##### Data segment

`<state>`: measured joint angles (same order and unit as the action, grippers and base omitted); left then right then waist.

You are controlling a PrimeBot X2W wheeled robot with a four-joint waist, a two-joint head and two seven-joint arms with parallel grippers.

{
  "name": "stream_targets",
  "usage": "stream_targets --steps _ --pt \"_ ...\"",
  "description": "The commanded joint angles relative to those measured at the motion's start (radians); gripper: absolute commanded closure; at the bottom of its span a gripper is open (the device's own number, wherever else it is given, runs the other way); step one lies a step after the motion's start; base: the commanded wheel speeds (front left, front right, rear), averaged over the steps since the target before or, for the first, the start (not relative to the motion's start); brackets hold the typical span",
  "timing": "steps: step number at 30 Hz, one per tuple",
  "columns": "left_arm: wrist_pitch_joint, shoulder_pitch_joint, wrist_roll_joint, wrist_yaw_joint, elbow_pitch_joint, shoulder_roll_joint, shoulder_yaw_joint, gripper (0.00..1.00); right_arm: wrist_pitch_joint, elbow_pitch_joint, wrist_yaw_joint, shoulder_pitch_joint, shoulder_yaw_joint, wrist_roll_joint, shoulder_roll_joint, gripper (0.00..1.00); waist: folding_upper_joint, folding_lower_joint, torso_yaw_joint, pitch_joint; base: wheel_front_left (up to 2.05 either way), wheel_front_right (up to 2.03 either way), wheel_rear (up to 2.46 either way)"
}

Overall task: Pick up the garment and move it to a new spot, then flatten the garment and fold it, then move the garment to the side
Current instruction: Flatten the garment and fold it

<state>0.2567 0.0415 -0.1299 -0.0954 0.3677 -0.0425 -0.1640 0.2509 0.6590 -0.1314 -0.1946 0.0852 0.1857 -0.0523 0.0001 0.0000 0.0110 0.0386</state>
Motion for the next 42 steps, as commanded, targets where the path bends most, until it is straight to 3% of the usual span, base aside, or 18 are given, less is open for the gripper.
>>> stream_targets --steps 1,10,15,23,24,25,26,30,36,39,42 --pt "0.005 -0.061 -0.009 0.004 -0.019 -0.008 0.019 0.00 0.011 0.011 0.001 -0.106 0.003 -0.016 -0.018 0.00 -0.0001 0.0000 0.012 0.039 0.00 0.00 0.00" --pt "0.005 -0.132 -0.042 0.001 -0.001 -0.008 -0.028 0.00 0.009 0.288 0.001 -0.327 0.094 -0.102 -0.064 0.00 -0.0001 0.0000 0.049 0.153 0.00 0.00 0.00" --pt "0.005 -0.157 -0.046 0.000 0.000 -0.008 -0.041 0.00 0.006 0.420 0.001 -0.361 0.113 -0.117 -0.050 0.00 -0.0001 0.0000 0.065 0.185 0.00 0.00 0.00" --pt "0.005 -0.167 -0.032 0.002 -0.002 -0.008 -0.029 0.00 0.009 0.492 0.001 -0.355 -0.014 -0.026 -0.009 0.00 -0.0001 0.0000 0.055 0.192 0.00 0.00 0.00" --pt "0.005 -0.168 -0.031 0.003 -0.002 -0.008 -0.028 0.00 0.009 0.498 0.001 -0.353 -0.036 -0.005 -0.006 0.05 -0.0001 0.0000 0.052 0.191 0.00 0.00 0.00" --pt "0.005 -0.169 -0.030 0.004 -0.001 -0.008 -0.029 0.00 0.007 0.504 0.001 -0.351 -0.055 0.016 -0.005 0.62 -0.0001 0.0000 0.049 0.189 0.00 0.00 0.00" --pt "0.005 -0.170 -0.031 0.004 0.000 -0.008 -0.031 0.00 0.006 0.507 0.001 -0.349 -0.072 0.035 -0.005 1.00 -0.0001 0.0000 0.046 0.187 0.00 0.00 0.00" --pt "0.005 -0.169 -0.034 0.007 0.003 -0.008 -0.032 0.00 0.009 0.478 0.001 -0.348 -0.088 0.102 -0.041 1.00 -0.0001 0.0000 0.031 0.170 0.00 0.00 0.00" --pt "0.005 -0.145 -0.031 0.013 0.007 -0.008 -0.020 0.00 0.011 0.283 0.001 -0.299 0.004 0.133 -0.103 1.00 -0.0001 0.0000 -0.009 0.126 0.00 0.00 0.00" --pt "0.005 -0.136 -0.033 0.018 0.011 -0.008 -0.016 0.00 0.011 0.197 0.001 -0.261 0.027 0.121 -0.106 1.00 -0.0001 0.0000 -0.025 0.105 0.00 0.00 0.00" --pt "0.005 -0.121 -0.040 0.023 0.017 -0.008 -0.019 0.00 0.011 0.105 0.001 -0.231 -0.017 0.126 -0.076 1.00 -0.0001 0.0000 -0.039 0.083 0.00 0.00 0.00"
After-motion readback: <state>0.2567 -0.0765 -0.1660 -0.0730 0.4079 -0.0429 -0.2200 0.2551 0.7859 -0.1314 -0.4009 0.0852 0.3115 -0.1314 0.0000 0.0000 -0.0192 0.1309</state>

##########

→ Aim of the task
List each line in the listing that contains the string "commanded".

→ Answer section
  "description": "The commanded joint angles relative to those measured at the motion's start (radians); gripper: absolute commanded closure; at the bottom of its span a gripper is open (the device's own number, wherever else it is given, runs the other way); step one lies a step after the motion's start; base: the commanded wheel speeds (front left, front right, rear), averaged over the steps since the target before or, for the first, the start (not relative to the motion's start); brackets hold the typical span",
Motion for the next 42 steps, as commanded, targets where the path bends most, until it is straight to 3% of the usual span, base aside, or 18 are given, less is open for the gripper.

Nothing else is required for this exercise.